El nombre de Jesús

 

En los primeros siglos de la Iglesia, los Padres promovieron una fuerte campaña para que todos recitaran constantemente el nombre de Jesús de modo que resonara en todos los ambientes y en todas las ocasiones el precioso nombre del Señor y terminara por estar grabado por todas partes e incluso, cuando estornudaran, el de al lado dijera: “Jesús”.

Es muy importante recordarnos constantemente a nosotros mismos y a la totalidad del pueblo cristiano la importancia de la centralidad de Jesucristo, pues asegurando esto hemos asegurado el hacerse de la Iglesia, su implantación, en nuestro corazón y en el mundo entero.

Lógicamente, es fácil, muy fácil, enunciar el principio general del nombre de Jesús, tal y como acabamos de hacer y, en cambio, es mucho más difícil llevarlo plenamente a cabo y meterlo muy dentro de nuestras vidas, puesto que las obras van poder detrás de las palabras.

Precisamente, estos días escuchaba al cardenal Semeraro , Prefecto del Dicasterio de las causas de los Santos de Roma, en la conferencia inaugural del master de Causas de los Santos que ha puesto en marcha el Dicasterio de las Causas de los Santos, la Oficina del mismo nombre de la Conferencia episcopal y la Facultad de Derecho Canónico de la Universidad Eclesiástica San Dámaso de Madrid, unas palabras de un gran significado teológico: la santidad consiste en el ejercicio de la fe, la esperanza y la caridad.

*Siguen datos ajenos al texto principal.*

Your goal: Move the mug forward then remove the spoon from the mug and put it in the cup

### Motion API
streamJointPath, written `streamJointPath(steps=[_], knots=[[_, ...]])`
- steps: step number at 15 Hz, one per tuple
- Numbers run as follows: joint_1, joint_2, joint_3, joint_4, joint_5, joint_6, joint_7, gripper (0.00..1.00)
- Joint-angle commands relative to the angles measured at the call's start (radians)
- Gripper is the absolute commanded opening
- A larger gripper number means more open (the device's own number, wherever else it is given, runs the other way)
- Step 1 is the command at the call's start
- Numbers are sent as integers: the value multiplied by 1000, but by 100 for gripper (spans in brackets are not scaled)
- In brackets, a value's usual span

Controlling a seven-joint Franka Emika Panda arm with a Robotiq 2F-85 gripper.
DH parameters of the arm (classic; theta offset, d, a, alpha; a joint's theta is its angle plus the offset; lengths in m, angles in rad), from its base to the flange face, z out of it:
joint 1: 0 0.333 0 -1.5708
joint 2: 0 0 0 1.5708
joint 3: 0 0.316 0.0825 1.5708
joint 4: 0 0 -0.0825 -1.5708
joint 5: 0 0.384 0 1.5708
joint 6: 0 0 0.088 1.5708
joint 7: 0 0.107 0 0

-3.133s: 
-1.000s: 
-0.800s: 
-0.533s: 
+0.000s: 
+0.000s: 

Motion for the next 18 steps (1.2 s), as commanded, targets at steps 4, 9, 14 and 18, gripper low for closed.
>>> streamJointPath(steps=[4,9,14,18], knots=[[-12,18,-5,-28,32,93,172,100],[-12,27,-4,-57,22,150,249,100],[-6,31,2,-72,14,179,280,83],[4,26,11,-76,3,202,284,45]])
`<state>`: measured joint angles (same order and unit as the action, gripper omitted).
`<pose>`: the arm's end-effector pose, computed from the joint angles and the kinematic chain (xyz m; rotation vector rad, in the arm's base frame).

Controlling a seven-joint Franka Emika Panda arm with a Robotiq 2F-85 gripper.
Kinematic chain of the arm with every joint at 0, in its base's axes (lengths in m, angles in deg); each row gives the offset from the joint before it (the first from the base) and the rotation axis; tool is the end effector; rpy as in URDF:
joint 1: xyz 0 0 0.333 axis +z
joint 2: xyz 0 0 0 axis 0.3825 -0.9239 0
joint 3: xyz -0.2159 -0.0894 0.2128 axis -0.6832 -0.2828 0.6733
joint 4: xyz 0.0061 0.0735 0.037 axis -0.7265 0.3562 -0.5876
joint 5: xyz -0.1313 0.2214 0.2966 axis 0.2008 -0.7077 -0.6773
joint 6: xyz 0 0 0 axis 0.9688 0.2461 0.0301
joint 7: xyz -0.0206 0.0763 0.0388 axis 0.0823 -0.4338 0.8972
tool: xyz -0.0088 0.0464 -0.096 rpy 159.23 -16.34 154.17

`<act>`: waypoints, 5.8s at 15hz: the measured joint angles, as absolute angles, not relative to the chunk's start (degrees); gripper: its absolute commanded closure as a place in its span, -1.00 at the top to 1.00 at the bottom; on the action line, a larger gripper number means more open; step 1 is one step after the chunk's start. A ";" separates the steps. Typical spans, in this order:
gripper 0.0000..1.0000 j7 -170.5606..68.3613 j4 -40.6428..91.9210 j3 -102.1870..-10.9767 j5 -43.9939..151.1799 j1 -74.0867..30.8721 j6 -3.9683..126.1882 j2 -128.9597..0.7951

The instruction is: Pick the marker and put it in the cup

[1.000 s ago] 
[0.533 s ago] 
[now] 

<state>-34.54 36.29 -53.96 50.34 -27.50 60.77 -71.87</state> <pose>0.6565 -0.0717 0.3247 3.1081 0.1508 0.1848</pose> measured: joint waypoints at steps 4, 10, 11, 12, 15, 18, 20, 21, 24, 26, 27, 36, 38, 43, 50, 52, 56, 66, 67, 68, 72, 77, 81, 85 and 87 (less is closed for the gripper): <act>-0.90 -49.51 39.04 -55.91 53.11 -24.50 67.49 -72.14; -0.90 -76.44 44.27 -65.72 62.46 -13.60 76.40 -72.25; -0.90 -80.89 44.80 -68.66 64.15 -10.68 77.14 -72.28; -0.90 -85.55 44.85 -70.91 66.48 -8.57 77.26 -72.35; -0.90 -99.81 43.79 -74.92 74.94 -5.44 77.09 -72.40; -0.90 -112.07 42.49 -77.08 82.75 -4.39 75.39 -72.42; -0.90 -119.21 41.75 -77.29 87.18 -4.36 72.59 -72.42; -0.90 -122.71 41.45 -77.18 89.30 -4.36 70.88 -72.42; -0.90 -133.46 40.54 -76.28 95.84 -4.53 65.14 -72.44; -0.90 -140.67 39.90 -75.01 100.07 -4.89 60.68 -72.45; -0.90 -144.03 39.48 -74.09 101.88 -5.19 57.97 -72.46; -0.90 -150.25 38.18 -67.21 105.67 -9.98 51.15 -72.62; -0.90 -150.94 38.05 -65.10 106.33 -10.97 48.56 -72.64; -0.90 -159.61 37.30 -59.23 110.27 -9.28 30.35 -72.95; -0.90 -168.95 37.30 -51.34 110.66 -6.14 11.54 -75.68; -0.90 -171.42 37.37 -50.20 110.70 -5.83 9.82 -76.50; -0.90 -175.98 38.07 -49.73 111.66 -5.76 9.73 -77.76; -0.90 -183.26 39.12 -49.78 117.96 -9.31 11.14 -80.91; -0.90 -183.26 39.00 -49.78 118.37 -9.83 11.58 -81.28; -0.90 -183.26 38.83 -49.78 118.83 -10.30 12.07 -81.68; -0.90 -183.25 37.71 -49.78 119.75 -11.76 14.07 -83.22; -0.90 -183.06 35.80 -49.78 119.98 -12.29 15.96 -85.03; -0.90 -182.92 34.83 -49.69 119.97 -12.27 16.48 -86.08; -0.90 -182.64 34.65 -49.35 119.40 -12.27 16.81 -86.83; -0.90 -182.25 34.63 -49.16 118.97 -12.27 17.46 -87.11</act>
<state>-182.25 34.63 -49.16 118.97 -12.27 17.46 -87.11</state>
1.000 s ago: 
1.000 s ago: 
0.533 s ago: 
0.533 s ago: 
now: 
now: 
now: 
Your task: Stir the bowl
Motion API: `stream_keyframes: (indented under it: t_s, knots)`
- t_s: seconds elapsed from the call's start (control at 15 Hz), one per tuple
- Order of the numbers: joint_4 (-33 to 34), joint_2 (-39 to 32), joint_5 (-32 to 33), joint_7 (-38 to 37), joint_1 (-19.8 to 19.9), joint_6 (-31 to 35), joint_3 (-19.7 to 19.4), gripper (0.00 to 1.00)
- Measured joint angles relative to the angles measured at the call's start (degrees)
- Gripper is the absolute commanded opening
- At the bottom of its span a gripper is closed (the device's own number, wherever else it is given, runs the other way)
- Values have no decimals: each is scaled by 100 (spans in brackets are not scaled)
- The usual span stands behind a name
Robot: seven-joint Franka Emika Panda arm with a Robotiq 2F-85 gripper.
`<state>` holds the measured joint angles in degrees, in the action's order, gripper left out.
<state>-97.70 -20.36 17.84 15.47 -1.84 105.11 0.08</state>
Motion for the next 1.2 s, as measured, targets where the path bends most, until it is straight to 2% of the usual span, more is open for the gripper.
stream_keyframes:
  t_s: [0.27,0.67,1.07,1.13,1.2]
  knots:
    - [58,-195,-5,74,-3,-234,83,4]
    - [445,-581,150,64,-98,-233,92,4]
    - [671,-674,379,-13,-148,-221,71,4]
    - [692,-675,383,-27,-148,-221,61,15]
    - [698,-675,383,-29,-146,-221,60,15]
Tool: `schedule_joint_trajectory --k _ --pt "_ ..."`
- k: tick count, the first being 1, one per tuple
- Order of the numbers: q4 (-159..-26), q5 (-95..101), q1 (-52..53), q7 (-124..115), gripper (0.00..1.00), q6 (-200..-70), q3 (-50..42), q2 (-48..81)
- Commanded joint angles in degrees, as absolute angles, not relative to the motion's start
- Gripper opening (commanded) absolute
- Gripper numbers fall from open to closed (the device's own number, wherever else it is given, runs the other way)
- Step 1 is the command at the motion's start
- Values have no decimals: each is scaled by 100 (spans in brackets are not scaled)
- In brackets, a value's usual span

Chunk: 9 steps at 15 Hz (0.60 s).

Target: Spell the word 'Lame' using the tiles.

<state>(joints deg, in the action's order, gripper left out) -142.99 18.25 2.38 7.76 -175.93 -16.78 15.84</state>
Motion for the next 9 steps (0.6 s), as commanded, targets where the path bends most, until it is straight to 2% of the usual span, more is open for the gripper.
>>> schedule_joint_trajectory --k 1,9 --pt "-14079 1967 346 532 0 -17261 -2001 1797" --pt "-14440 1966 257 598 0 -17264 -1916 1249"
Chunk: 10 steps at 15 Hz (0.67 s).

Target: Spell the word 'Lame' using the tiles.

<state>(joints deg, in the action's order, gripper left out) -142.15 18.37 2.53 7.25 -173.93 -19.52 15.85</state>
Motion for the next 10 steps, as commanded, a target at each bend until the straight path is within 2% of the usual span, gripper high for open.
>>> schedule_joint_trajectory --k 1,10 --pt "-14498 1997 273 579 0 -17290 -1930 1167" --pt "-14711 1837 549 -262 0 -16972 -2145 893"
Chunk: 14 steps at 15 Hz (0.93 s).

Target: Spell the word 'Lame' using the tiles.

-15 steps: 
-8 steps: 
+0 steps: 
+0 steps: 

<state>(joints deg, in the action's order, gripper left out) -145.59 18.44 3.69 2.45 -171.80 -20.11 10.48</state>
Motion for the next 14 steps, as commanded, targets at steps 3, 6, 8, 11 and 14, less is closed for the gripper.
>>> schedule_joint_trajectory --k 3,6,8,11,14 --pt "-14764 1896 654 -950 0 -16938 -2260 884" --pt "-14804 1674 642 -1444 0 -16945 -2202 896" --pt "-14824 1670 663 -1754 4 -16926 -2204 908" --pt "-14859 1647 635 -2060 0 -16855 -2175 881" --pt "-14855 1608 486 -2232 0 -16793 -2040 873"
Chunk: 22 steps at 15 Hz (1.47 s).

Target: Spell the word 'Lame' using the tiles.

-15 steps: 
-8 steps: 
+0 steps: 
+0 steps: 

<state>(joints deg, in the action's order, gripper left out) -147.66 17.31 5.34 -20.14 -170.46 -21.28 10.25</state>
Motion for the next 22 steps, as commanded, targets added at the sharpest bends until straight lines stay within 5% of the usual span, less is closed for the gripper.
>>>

Es más, del ejercicio de las virtudes de la fe, de la esperanza y caridad, dependen todas las demás virtudes humanas y sobrenaturales, puesto que la definición moderna de las virtudes se expresa como “el fruto acendrado de la donación de sí mismo a Dos y a los demás”.

La argumentación del cardenal prefecto estaba tomada de santo Tomás de Aquino y no de una obra cualquiera sino del “compendium” de teología, uno de los escritos más breves y enjundiosos del Aquinate.

Así pues, la santidad personal, como fruto acendrado del ejercicio de las virtudes de la fe, la esperanza y la caridad, podría traducirse al castellano actual como la donación constante a Dios y a los demás. 

De hecho, en la obra clásica de san Alfonso María de Ligorio, La práctica del Amor a Jesucristo, se recuerdan mil maneras sencillas con las que un cristiano puede establecer una relación persona e íntima con Jesucristo.

En la vida corriente del Pueblo de Dios, donde la mayoría de los cristianos están casado y han formado una familia, todo podría resumirse en un triángulo amoroso: Dios, la mujer y el marido. Si se desea mejorar el amor conyugal y expresarlo de manera renovada, el camino es sencillamente retomar la amistad con Jesús.